● **Goal of the exercise**:
Your answer should be every line from the records that contains "camera".

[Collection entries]
##########
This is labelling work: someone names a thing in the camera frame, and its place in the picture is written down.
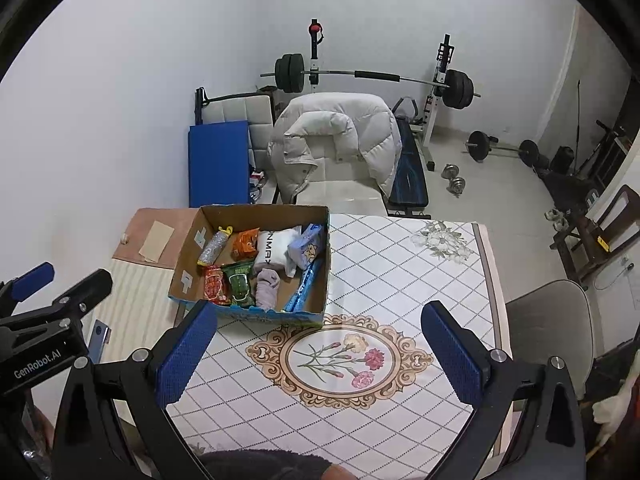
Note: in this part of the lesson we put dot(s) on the white padded chair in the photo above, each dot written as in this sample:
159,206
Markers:
345,195

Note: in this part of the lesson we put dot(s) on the cardboard box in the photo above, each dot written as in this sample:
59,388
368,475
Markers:
260,217

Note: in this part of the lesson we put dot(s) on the pink mat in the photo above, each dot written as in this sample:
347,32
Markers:
180,225

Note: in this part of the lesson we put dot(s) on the dark fleece clothing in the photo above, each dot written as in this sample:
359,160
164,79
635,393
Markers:
260,467

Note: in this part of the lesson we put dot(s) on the dark wooden chair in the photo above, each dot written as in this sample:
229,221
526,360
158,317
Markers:
620,210

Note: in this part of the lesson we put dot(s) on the black bin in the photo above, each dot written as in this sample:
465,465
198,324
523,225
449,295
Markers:
565,160

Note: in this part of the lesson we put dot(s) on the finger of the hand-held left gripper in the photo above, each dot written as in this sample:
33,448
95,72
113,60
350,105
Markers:
32,280
85,290

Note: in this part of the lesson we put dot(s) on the blue folded exercise mat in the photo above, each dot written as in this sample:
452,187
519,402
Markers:
217,160

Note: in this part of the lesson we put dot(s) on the cream striped mat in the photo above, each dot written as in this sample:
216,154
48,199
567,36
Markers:
135,300

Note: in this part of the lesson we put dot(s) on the green snack packet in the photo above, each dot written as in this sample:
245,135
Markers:
239,285

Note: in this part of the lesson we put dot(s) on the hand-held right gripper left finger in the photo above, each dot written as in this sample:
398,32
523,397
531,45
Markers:
187,352

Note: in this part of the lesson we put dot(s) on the blue long packet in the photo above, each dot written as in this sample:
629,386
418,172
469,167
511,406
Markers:
302,287

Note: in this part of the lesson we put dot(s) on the black weight bench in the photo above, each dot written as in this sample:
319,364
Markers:
410,180

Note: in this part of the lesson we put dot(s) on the long barbell with black plates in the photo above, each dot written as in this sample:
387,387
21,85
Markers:
375,75

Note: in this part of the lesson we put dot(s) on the blue smartphone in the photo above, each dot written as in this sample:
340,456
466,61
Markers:
100,335

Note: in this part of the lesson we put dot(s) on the blue cartoon tissue packet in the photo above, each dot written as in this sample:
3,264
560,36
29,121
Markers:
307,247

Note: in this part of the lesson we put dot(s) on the short barbell with black plates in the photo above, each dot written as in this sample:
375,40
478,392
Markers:
479,146

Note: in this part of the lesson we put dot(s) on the white puffer jacket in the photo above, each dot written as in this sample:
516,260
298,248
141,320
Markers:
340,120

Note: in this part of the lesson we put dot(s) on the white barbell rack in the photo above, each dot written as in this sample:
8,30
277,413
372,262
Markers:
430,130

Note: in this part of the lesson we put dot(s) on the red snack packet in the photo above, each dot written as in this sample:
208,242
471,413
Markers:
216,286

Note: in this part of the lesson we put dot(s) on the chrome dumbbell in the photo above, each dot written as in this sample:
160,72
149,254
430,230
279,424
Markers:
456,185
450,170

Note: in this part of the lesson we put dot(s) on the silver mesh packet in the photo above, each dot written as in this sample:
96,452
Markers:
214,247

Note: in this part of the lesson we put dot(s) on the orange snack packet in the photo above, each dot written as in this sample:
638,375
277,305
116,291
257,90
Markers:
245,245

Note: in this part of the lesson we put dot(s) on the white shoe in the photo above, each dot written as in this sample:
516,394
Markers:
561,222
552,214

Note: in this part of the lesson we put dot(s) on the red white small box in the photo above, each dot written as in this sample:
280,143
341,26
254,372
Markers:
256,180

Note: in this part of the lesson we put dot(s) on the beige paper sheet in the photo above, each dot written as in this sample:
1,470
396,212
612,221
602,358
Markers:
156,240

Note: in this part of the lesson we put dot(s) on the white quilted chair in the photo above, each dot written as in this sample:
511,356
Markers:
235,110

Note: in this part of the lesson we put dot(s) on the white soft tissue pack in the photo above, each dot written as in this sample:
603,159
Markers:
270,252

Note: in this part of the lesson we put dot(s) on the black exercise machine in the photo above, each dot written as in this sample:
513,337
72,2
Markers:
607,150

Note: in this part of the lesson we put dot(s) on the thin black rod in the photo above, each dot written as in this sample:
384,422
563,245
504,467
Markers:
577,120

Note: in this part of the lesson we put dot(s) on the grey sock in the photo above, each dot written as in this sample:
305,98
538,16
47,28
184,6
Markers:
268,290

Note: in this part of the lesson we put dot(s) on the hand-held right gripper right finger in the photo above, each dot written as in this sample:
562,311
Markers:
452,352

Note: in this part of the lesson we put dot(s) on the grey shell chair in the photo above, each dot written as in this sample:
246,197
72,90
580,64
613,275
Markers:
550,320

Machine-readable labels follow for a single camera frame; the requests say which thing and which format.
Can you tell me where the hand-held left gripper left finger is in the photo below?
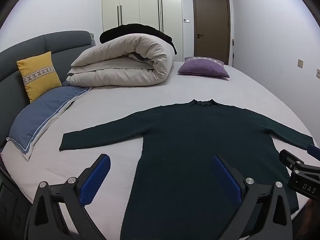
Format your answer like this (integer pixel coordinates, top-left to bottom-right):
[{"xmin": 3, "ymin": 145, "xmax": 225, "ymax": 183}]
[{"xmin": 24, "ymin": 154, "xmax": 111, "ymax": 240}]

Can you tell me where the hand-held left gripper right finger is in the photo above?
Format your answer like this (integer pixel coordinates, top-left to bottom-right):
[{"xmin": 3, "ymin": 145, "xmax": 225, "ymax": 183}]
[{"xmin": 211, "ymin": 154, "xmax": 293, "ymax": 240}]

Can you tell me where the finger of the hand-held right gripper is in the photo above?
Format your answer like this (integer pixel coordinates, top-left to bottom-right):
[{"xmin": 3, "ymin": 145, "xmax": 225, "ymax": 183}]
[
  {"xmin": 279, "ymin": 149, "xmax": 320, "ymax": 178},
  {"xmin": 307, "ymin": 144, "xmax": 320, "ymax": 161}
]

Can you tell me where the dark green sweater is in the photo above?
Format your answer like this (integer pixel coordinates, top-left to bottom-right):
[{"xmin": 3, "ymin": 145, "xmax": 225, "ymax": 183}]
[{"xmin": 59, "ymin": 99, "xmax": 314, "ymax": 240}]

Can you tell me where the blue pillow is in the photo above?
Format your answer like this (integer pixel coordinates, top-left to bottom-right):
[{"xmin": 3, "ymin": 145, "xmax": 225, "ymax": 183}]
[{"xmin": 6, "ymin": 84, "xmax": 91, "ymax": 162}]

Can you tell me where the purple cushion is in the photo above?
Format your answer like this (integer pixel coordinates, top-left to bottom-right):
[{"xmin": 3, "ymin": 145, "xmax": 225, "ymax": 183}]
[{"xmin": 178, "ymin": 56, "xmax": 230, "ymax": 78}]

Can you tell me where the beige rolled duvet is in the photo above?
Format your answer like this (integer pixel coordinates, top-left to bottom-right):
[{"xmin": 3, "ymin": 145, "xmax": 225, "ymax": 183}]
[{"xmin": 67, "ymin": 33, "xmax": 174, "ymax": 87}]

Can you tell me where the yellow cushion with embroidered band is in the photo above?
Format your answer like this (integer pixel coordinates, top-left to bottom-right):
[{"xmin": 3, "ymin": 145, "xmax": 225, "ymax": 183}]
[{"xmin": 16, "ymin": 51, "xmax": 62, "ymax": 103}]

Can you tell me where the grey-blue padded headboard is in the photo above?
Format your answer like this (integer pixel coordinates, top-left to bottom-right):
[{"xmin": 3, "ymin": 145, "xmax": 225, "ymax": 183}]
[{"xmin": 0, "ymin": 31, "xmax": 97, "ymax": 150}]

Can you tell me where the black garment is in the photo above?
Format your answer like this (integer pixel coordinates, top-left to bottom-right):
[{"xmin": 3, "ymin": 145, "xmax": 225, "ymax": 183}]
[{"xmin": 99, "ymin": 23, "xmax": 178, "ymax": 55}]

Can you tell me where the brown door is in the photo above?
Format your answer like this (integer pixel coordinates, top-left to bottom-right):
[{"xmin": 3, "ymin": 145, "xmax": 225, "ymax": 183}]
[{"xmin": 192, "ymin": 0, "xmax": 231, "ymax": 65}]

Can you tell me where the white wardrobe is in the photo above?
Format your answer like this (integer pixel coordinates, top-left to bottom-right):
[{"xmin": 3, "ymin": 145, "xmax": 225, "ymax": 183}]
[{"xmin": 101, "ymin": 0, "xmax": 184, "ymax": 63}]
##########
● **Result**:
This is labelling work: someone names a thing in the camera frame, and its place in the picture is written down.
Machine-readable labels follow for a single camera frame; the requests say which thing and which format.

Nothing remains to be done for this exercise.